The USPTO has issued a request for comments on proposed changes to requirements for admission to the patent bar. Last week I had an opportunity to speak with Commissioner for Patents Drew Hirshfeld, who currently is performing the functions and duties of the Under Secretary of Commerce for Intellectual Property and Director of the USPTO, about the proposed changes and the recent spotlight on the lack of gender diversity in the patent bar.
Gender Diversity In The Patent Bar
While Congress has been giving attention to the underrepresentation of female inventors in the U.S. patent system, several recent articles have addressed the low representation of women in the patent bar. The USPTO does not publish data on the gender of registered patent practitioners. Indeed, while the application form has boxes to check for “Mr.” or “Ms.” the USPTO does not include that information in its publically available roster of practitioners.

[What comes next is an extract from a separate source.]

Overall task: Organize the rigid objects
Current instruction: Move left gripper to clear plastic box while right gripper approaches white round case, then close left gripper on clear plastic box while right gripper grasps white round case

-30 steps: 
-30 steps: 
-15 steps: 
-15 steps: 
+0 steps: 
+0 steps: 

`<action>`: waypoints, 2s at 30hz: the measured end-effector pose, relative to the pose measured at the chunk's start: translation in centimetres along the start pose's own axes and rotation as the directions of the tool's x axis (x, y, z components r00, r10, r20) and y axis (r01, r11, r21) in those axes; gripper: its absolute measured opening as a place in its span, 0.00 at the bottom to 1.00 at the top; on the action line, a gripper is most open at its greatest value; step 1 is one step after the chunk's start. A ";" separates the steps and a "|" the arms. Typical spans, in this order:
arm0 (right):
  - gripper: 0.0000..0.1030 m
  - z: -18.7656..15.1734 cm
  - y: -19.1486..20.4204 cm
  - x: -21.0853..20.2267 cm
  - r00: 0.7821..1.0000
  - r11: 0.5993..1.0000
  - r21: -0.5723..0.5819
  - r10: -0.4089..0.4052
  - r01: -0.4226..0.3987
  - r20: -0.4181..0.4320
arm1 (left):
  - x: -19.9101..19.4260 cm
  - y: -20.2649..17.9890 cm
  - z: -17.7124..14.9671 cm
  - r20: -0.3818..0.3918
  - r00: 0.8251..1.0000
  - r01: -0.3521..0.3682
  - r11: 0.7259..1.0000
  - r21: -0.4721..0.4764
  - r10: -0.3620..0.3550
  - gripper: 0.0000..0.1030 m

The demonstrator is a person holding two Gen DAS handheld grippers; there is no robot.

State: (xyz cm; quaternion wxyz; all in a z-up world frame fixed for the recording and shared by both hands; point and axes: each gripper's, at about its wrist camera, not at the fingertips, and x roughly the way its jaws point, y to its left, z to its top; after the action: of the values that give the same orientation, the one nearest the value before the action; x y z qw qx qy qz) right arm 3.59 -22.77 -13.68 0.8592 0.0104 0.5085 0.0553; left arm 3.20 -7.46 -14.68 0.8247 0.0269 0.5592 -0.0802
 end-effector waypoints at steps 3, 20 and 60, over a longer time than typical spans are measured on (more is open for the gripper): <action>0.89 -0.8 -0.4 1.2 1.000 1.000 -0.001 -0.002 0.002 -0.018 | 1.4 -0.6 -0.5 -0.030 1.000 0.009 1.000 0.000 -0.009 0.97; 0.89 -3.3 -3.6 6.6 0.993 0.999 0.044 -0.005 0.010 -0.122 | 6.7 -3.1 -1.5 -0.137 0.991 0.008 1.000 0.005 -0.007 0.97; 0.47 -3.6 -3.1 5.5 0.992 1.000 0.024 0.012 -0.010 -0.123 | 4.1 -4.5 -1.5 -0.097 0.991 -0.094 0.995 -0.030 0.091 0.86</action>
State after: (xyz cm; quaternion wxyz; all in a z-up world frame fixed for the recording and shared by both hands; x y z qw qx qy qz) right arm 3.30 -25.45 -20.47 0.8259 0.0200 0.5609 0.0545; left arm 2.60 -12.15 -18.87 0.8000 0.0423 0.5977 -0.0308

In his article in The John Marshall Review Of Intellectual Property Law, Saurabh Vishnubhakat used U.S. Census Bureau name/gender data to estimate the gender of registered practitioners based on their first names. Out of the 40,640 registered practitioners he analyzed, he estimated 69.39% were male, 18.12% were female, and 12.50% were of unknown gender.

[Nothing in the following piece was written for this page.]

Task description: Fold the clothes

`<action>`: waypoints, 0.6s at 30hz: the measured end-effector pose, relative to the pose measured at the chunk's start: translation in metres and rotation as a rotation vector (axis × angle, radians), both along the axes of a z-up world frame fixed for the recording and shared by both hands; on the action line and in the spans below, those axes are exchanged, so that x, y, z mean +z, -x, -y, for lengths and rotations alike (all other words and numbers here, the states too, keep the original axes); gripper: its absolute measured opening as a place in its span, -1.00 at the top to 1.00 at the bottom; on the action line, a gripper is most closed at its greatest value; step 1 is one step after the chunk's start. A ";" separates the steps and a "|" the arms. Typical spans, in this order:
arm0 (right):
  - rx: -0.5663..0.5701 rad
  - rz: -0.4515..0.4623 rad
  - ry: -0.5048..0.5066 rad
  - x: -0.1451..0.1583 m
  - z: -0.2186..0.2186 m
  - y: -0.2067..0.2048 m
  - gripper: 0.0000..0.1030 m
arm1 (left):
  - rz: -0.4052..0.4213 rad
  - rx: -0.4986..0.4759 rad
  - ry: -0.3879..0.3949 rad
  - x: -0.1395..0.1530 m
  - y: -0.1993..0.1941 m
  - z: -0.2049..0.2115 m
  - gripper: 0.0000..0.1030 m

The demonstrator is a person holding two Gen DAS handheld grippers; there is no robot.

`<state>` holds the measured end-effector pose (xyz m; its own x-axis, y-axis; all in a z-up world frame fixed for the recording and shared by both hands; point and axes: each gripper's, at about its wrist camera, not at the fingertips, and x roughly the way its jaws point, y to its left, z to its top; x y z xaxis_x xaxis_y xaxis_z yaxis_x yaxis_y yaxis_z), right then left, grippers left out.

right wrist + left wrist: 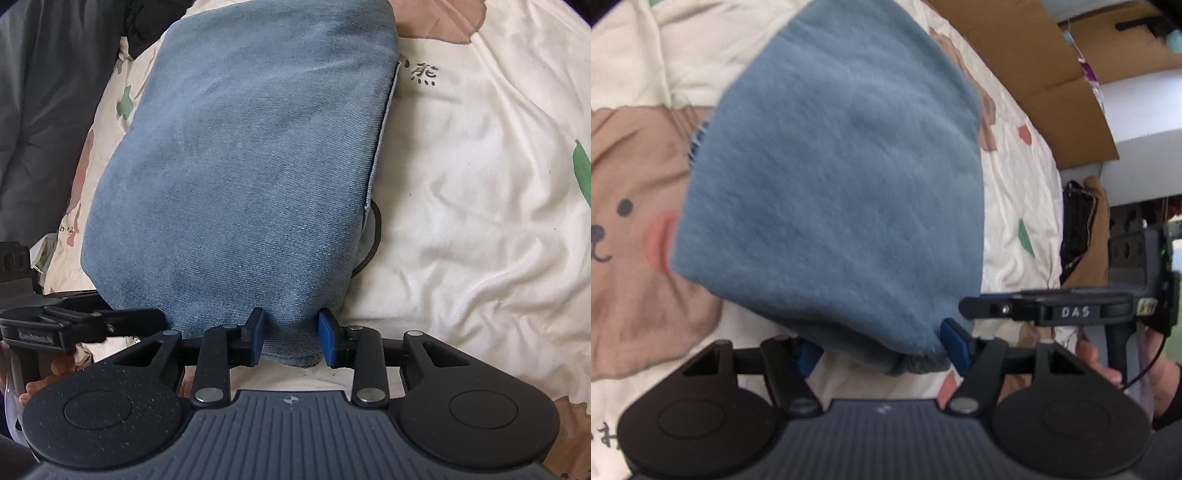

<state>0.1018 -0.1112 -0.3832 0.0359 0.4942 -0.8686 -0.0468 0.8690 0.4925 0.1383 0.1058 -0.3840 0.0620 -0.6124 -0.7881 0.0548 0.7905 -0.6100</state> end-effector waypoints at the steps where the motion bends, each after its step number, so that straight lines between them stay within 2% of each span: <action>1: 0.003 0.004 0.001 0.000 0.000 0.001 0.34 | -0.002 -0.008 0.002 -0.001 0.002 0.002 -0.34; 4: 0.004 0.011 0.000 0.000 0.000 0.001 0.33 | -0.021 -0.018 0.008 -0.004 0.005 0.006 -0.26; 7: -0.003 0.012 -0.010 0.000 0.002 0.002 0.34 | -0.042 -0.022 0.018 -0.007 0.007 0.010 -0.06; 10: -0.006 0.015 -0.021 0.000 0.004 0.002 0.33 | -0.060 -0.022 0.034 -0.008 0.008 0.011 0.25; 12: -0.005 0.021 -0.027 0.001 0.005 0.002 0.33 | -0.065 -0.024 0.033 -0.008 0.009 0.012 0.56; 14: -0.011 0.030 -0.041 0.004 0.010 0.002 0.32 | -0.064 -0.026 0.031 -0.006 0.010 0.010 0.70; 18: -0.080 0.051 -0.072 0.008 0.032 -0.001 0.14 | -0.061 -0.044 0.018 0.000 0.013 0.007 0.81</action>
<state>0.1028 -0.1430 -0.3749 0.1207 0.5493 -0.8268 -0.0054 0.8333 0.5528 0.1251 0.0987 -0.3838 -0.0132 -0.6272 -0.7787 0.0510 0.7774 -0.6270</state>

I wonder what the Census Bureau data says about the likely gender of a person named Courtenay….
Prof. Vishnubhakat did not delve into possible reasons for this gender imbalance, but in her article in IP Theory, Mary Hannon asserts “[q]ualified women are unnecessarily excluded from membership in the ‘patent bar’ as a result of the perpetuation of an institutionally biased and archaic set of scientific and technical requirements by the [USPTO].” She suggests three solutions the USPTO could implement to “foster greater inclusion”:
- expanding the enumerated technical degrees that automatically satisfy the scientific and technical requirements for patent bar eligibility
- removing the undue requirements regarding program accreditation (for computer science degrees) and coursework
- implementing an apprentice model as an alternative path to patent bar eligibility
While not directly responding to these articles—and without mentioning gender diversity—the USPTO’s proposed changes to the requirements for admission to the patent bar would both expand the list of technical degrees that automatically satisfy the scientific and technical requirements for patent bar eligibility and loosen the requirements for satisfying the scientific and technical requirements based on coursework.

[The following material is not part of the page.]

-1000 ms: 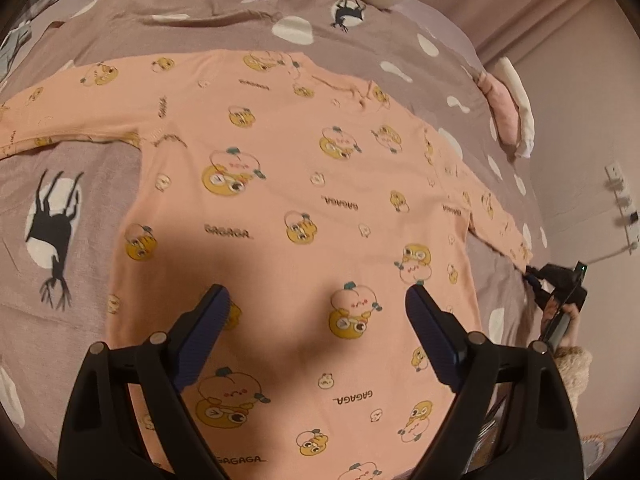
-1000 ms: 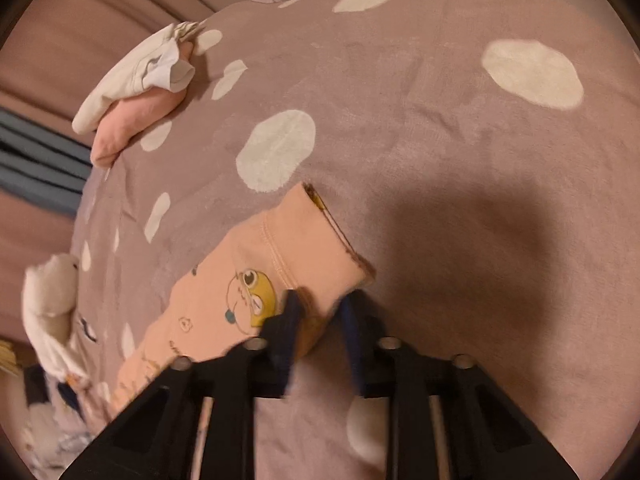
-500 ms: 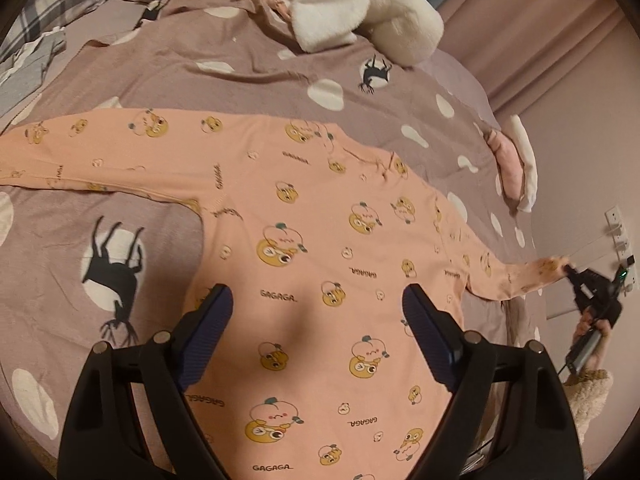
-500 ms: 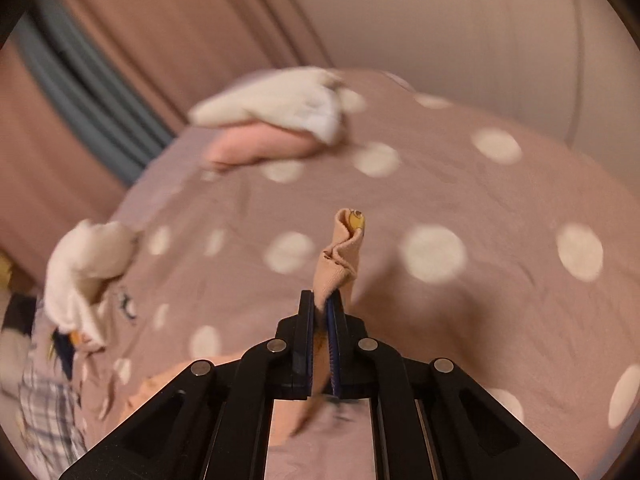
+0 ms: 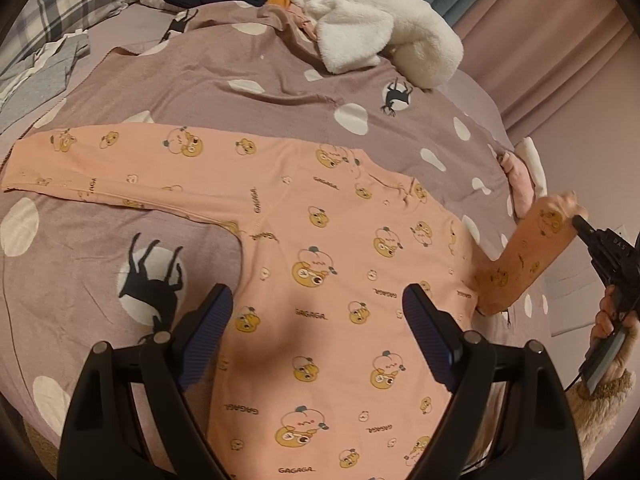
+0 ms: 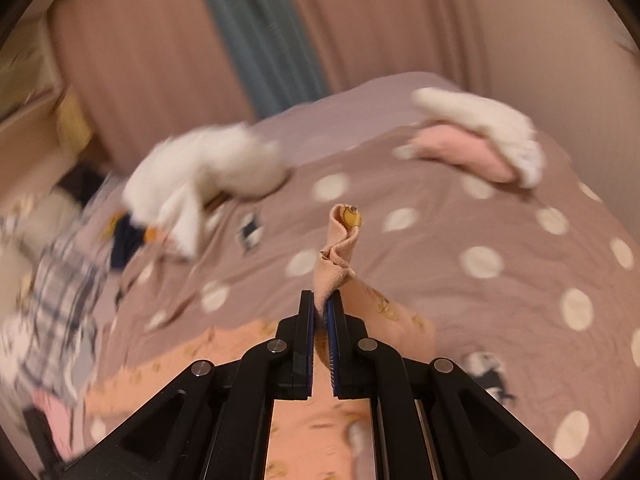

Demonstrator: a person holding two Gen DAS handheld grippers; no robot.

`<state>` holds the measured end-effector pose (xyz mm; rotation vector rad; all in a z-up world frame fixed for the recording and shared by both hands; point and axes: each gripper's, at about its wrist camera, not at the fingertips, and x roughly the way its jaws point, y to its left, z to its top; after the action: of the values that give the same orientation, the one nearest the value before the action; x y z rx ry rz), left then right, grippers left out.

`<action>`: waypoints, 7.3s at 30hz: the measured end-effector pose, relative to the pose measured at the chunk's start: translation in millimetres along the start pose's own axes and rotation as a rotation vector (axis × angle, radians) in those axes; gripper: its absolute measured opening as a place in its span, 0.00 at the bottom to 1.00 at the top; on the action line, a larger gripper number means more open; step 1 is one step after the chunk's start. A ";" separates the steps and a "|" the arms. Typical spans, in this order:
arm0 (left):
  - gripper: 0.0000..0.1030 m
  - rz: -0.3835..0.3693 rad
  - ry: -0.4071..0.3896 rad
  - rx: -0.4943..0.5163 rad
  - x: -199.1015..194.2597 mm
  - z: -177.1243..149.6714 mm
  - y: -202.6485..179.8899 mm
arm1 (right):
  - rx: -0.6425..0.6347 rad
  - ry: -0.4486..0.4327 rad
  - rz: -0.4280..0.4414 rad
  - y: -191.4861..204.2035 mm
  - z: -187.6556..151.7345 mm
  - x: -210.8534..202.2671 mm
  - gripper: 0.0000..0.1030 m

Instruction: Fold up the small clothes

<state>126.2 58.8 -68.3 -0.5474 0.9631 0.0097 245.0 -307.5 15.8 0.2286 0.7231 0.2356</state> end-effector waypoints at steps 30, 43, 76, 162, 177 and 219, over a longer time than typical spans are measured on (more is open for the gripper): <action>0.83 -0.051 0.008 0.022 17.9 26.4 -15.9 | -0.160 0.421 0.083 103.3 -102.5 110.6 0.43; 0.44 -0.082 0.241 0.089 147.5 6.8 -61.6 | -0.048 0.276 -0.080 30.3 -84.6 68.7 0.57; 0.07 0.035 -0.045 0.204 41.6 89.3 -97.0 | 0.011 0.323 -0.123 -16.5 -107.1 70.7 0.57; 0.15 0.339 0.058 0.103 123.0 40.7 51.2 | -0.066 0.447 -0.238 11.7 -130.0 140.1 0.32; 0.85 0.280 -0.069 0.029 45.0 38.9 51.2 | -0.119 0.214 -0.184 47.5 -98.2 74.7 0.57; 0.23 0.140 -0.269 -0.707 -17.6 45.5 329.3 | -0.127 0.071 0.029 139.2 -122.6 -3.9 0.92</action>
<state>70.4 368.0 -178.4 -1.0944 0.7155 0.5538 140.9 -161.3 -31.0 0.1099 0.7728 0.3172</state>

The Proposed Changes To Patent Bar Eligibility
As set forth in this Notice, the USPTO is proposing three categories of changes to the “technical and scientific qualifications that may typically make applicants eligible” to take the patent bar exam:
- Expand the list of “Category A” bachelor’s degrees that are accepted as “prima facie evidence of the requisite technical and scientific qualifications”
- Expand “Category A” to include advanced degrees (master’s and doctoral degrees)
- Revise the coursework requirements of “Category B” to be more flexible, but still require at least one core science course that has a lab component.
During our interview, Commissioner Hirshfeld made clear that although the USPTO is proposing these changes now, they should not be understood as foreclosing other changes. This is not necessarily the USPTO’s final word on this issue. In addition to considering responsive comments, the USPTO may continue to evaluate the patent bar qualifications, and other ways to address diversity issues.
What More Can The USPTO Do?
I found it interesting that the USPTO does not publish gender data, until I realized the USPTO may not have the authority to do so. The recently reintroduced IDEA Act of 2021 would permit the USPTO to collect voluntarily provided demographic data from inventors (not patent practitioners), but would require that information to be kept confidential except in anonymized formats in disaggregated reports. If the USPTO is not permitted to collect and analyze demographic data from patent bar applicants, how can it identify and address any policies that contribute to the underrepresentation of women and other minorities?
Commissioner Hirshfeld noted that the National Council for Expanding American Innovation, whose mission includes helping the USPTO increase “the involvement of women and other underrepresented groups” in the U.S. “innovation ecosystem,” and the new Biden administration may propose broader initiatives to address the participation rates of minorities in the U.S. patent system. In the meantime, I know a number of legal and industry organizations, including IPO, AIPLA, and the PTAB Bar Association, are actively encouraging and supporting women interested in careers as patent practitioners, and working to identify unnecessary barriers to entry that particularly impact women and other minorities.